No Place to Run: The Canadian Corps and Gas Warfare in the First World War
Description
Contains Photos, Bibliography, Index
$85.00
ISBN 0-7748-0739-3
DDC 358'.34'09409041
Author
Publisher
Year
Contributor
Serge M. Durflinger is a historian at the Canadian War Museum in Ottawa.
Review
Tim Cook takes his readers on a fascinating, horrific, and ultimately
important journey through the terrifying gas warfare experiences of the
Canadian Corps during the First World War. In an exhaustively
researched, well-written work offering a large number of firsthand
accounts, Cook powerfully conveys the meaning of gas warfare to a
Canadian soldiery at first wholly unprepared for its unsheathing. He
illuminates the activities of the little-known Canadian Corps Gas
Services and the role it played in integrating gas in the offensive and
defensive doctrines of the Corps and in instilling in it gas-prevention
education and drill. He insists that the Canadians’ immense
battlefield gains in the last 100 days of the war would not have been as
successful without their heightened understanding of the use of gas,
going so far as to note that “the Canadian way of war was steeped in
poison gas.”
Before this publication, the understanding of even well-rounded
Canadian military historians about Canadian experiences with gas warfare
was more or less limited to the famous stand of the 1st Division at
Ypres in 1915. Cook demonstrates that while most historians dismiss gas
as an ineffective weapon, the threat posed by long-lasting chemical
contaminants remained serious and constant throughout the war. By 1918,
gas was an integral part of all major military operations. Poison gases
inflicted more than one million casualties during the war, and their
psychological impact—a topic Cook examines in detail—was
devastating. It all makes for sad, morbid, but strangely compelling
reading: tales of desperate, agonized men gasping for life while
suffering the dehumanizing effects of this terrible scourge.

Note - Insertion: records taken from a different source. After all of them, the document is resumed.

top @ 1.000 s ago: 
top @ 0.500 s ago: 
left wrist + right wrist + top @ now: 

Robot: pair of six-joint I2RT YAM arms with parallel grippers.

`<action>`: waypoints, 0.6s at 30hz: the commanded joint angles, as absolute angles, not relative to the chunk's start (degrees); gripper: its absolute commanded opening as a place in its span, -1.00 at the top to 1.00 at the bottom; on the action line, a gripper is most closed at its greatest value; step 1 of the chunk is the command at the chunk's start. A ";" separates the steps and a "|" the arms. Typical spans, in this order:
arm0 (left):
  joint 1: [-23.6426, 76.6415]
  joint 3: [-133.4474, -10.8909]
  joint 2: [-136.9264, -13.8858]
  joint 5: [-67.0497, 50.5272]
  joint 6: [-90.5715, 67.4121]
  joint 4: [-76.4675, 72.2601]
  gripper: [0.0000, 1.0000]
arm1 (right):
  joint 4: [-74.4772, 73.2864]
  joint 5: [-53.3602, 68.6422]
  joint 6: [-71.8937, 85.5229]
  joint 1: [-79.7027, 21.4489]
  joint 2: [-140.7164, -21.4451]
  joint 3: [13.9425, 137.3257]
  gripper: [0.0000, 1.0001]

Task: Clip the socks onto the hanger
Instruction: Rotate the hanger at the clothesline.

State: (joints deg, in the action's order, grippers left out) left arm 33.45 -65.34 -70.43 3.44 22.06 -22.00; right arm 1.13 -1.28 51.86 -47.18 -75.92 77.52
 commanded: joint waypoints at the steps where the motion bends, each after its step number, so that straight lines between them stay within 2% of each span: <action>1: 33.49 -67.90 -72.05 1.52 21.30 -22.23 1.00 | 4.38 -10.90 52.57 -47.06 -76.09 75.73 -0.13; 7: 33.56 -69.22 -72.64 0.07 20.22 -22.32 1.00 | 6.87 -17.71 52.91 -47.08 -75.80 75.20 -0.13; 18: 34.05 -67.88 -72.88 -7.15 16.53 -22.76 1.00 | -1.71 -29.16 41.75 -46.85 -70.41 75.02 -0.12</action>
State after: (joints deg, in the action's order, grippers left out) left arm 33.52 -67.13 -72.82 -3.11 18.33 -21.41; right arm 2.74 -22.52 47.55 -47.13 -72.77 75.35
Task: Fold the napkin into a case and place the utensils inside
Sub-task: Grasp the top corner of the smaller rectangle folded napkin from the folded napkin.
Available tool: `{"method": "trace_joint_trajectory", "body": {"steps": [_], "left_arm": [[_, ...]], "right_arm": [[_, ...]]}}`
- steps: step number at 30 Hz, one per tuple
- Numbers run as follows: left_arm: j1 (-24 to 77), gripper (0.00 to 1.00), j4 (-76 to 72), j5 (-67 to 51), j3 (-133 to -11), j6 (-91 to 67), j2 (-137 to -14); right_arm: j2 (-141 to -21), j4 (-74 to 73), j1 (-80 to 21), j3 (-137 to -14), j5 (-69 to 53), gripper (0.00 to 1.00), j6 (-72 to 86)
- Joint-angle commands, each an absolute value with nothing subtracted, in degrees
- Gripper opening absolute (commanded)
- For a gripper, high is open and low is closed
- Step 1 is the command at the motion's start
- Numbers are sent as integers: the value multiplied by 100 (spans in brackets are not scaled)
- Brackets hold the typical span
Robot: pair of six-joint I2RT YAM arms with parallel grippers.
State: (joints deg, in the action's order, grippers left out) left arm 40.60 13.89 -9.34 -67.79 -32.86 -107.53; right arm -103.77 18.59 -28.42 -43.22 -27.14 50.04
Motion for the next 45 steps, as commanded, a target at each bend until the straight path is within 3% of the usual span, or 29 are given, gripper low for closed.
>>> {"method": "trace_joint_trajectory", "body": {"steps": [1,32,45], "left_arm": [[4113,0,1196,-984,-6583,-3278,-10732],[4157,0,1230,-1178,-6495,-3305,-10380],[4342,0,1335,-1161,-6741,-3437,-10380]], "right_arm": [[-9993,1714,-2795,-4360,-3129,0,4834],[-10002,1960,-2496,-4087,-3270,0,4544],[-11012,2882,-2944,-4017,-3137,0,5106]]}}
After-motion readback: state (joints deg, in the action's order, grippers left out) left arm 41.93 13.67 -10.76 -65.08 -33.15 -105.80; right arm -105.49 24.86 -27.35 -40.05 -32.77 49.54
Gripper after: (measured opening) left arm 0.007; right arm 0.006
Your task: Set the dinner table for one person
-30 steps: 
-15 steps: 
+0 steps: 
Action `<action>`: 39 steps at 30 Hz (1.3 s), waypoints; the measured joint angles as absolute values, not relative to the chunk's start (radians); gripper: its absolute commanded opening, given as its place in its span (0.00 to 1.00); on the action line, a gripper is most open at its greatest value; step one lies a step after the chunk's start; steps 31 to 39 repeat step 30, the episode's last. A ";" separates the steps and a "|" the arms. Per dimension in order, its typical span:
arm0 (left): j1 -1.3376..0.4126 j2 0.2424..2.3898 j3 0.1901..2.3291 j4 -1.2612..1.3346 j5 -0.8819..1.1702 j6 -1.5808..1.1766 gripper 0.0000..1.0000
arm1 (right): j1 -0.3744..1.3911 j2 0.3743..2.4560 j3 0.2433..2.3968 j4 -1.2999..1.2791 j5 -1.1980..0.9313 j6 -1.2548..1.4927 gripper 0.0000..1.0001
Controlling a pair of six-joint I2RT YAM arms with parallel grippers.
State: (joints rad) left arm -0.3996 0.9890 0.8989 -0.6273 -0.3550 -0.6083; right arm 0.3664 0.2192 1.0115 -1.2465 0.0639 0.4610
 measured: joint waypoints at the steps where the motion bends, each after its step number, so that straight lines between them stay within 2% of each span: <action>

Cook also explores the role of gas in the historiography, claiming that
its repulsive stigma of immorality and barbarity expunged it from the
record of most histories. Few participants in the war admitted its use
or described its shockingly brutal consequences. Even Nicholson’s
official history of the Canadian Expeditionary Force ignores gas
doctrine and fails to mention the Canadian Corps Gas Services.
Cook’s first-rate book ably fills a gap in the literature on
Canada’s participation in the First World War and makes a major
contribution to our understanding of this underexplored aspect of
Canadian military history.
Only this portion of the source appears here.